Tunisie : Carnets d’un jeune chômeur

C’est un jeune comme il y en a des milliers dans nos villages. Ils ont un rythme
de vie, et une condition, non pas pires que celles des jeunes chômeurs des
villes, mais différentes. Il a fait des études comme tout le monde, parce que
c’était une obligation, imposée par sa mère femme de ménage, et son père
chômeur
de longue durée, mais qui espère tellement un meilleur avenir pour son fils.

Il a dû arrêter les études à un certain moment, avant le bac, car ses résultats
étaient médiocres, et parce qu’au fond, il n’y croyait pas du tout. Il ne
pensait pas arriver à grand-chose, même avec le bac. Il s’alignait, comme
inconsciemment, avec l’attitude des jeunes de son âge (les 12-18 ans), à savoir
celle de se lever vers midi, passer au café voir qui est là… Retourner à la
maison voir s’il y a de quoi manger, s’il y a un peu d’argent, si la maman est
rentrée du travail (elle s’était levée à 5h du matin), si la sœur qui travaille
à l’usine a eu son chèque, et s’il y a moyen de provoquer une dispute (ou autre)
histoire de lui soutirer un peu d’argent…

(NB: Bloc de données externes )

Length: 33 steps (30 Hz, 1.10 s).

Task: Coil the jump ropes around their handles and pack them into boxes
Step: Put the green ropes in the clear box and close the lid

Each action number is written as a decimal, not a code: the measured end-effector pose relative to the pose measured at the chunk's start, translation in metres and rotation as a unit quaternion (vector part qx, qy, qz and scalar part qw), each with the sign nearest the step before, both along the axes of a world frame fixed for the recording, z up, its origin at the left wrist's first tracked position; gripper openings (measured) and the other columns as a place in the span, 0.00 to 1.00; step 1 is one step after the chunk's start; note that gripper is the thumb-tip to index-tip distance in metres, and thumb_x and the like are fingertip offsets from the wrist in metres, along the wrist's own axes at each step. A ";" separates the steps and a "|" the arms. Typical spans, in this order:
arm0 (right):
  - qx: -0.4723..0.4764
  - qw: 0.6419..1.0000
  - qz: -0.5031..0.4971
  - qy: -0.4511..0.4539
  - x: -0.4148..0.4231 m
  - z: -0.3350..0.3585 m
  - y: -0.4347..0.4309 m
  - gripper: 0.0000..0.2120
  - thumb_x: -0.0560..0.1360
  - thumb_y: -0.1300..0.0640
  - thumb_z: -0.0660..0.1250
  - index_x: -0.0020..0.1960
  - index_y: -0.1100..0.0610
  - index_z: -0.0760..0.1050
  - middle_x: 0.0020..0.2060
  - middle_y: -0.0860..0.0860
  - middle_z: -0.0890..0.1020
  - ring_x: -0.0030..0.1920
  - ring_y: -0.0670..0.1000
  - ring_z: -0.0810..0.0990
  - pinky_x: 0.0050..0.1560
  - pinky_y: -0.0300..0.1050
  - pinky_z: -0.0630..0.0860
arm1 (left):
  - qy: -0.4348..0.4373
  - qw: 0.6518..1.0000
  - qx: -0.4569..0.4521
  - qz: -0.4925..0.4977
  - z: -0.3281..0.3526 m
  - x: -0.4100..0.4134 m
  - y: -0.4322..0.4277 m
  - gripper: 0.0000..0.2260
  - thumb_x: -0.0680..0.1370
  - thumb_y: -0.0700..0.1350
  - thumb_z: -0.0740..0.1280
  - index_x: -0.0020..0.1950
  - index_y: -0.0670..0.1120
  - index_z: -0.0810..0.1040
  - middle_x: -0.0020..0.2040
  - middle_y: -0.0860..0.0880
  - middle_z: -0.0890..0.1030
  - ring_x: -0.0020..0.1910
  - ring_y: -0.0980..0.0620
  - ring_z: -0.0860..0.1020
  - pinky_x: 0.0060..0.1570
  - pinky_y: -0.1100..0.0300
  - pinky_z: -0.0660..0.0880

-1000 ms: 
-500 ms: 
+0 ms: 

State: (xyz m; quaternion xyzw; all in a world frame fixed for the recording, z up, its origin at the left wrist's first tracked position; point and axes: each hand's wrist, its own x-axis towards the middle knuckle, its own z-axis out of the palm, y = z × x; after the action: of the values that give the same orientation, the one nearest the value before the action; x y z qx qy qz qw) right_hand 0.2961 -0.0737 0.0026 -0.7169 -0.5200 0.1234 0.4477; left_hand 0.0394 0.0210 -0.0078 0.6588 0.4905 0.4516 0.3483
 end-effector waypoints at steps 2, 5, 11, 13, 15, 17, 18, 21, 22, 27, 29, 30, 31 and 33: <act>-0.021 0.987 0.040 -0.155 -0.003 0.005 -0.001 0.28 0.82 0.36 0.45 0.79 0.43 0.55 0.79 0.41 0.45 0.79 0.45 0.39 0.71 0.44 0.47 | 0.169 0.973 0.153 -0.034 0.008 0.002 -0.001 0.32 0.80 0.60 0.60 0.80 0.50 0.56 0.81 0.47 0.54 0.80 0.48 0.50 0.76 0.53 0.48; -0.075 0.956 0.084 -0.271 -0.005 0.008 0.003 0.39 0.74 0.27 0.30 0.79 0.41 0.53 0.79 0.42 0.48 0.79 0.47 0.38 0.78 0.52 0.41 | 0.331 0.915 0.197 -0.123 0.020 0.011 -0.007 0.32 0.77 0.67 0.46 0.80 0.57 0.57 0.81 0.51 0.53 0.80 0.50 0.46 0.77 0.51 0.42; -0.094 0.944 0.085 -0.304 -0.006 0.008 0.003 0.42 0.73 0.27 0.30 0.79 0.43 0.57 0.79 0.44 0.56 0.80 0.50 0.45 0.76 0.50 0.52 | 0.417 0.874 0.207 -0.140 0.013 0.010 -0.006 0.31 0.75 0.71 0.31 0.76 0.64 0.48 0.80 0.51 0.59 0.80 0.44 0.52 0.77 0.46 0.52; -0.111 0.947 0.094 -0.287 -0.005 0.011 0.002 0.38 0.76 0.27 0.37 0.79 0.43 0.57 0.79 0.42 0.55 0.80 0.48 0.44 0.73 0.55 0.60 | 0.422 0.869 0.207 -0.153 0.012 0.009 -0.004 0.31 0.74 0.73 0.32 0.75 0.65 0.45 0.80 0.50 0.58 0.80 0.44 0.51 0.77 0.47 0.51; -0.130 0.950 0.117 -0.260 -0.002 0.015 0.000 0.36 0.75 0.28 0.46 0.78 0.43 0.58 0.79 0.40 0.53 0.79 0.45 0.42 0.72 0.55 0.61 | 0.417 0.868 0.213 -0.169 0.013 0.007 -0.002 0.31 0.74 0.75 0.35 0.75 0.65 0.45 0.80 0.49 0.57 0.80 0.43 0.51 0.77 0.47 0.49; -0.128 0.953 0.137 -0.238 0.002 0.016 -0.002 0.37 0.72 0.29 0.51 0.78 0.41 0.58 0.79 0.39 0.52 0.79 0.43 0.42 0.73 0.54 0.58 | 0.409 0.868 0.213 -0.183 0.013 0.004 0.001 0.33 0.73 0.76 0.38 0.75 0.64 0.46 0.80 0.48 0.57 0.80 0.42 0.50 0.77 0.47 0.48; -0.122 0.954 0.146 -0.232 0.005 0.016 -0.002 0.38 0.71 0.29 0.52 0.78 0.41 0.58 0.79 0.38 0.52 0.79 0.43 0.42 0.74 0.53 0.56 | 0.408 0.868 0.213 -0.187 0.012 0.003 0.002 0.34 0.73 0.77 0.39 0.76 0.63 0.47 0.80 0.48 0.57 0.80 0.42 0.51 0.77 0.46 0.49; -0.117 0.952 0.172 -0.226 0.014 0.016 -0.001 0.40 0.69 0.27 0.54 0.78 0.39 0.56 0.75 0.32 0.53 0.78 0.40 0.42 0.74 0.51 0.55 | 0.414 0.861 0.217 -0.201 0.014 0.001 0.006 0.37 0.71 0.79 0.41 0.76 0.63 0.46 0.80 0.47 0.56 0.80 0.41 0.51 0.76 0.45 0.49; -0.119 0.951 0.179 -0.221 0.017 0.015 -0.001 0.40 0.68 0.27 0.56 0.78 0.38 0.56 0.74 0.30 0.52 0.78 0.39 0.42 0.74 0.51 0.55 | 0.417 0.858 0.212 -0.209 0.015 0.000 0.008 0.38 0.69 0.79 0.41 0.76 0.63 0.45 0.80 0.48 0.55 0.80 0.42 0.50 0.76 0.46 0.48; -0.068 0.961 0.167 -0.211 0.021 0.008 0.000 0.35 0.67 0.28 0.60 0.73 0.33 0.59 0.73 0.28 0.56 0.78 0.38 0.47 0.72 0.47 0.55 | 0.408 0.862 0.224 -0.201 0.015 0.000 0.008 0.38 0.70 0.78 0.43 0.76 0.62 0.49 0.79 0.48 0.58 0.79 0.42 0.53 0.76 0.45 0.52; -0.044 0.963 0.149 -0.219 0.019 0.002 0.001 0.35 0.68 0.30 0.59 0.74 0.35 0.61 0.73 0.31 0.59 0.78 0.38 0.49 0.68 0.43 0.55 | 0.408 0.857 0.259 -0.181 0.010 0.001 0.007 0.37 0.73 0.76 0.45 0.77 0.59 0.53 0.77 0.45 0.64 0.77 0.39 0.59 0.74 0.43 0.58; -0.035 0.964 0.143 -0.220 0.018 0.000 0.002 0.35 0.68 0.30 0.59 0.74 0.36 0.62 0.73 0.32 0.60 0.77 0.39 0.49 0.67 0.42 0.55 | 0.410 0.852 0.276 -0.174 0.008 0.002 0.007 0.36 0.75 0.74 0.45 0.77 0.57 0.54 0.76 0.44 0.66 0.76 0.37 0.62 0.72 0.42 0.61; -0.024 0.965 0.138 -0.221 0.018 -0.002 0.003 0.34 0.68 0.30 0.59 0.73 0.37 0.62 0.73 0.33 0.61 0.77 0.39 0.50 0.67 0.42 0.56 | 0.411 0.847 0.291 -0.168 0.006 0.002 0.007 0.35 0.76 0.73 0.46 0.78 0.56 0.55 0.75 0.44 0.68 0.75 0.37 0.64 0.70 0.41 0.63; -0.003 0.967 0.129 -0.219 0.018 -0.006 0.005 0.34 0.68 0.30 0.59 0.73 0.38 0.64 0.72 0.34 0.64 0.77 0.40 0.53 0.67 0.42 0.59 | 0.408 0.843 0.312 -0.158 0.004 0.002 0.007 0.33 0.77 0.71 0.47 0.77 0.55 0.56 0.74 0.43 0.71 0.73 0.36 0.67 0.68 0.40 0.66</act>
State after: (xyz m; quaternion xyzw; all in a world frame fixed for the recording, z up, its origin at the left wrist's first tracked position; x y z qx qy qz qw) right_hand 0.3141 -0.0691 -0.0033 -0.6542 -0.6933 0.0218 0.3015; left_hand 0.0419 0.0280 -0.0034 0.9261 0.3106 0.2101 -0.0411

Il reste à papoter devant la porte de la maison, «el houma», voir qui passe, qui
va et qui vient, qui fait quoi, etc. Il retourne au café jouer aux cartes,
regarder la télé, fumer (différentes substances)… Autres activités qui varient
d’une personne à une autre, et qui sont des gagne-pain très ponctuels et
éphémères, ce qu’ils appellent dans un jargon très propre à eux «des coups».
Bien entendu la légalité de la chose, on n’y réfléchit même pas. On prend ce qui
vient.

Vous vous demandez où est le nœud de l’histoire? Ca vient. ..

Ce jeune homme voit arriver sa mère, dans un camion de livraison! Avec un gros
carton…! Elle n’a pas acheté une télé plasma quand même, ce serait super, il va
frimer avec ca devant tout le monde! …Ben non, sa mère vient de recevoir un
cadeau, d’une ancienne maîtresse de maison où elle faisait le ménage, un four
pour pain «tabouna». Electrique bien sûr.

La femme en question aller emménager dans une autre ville, et voulait, plutôt
que de donner une certaine somme d’argent à sa femme de ménage (argent qui va
vite être dépensé…) lui acheter un outil de production. Un outil de travail
autonome, avec lequel elle peut gagner de l’argent, elle et sa famille, sans
rester tributaire d’une usine ou d’un employeur quelconque. La dame avait vu que
sa femme de ménage savait préparer du bon pain, et avait pensé bien faire…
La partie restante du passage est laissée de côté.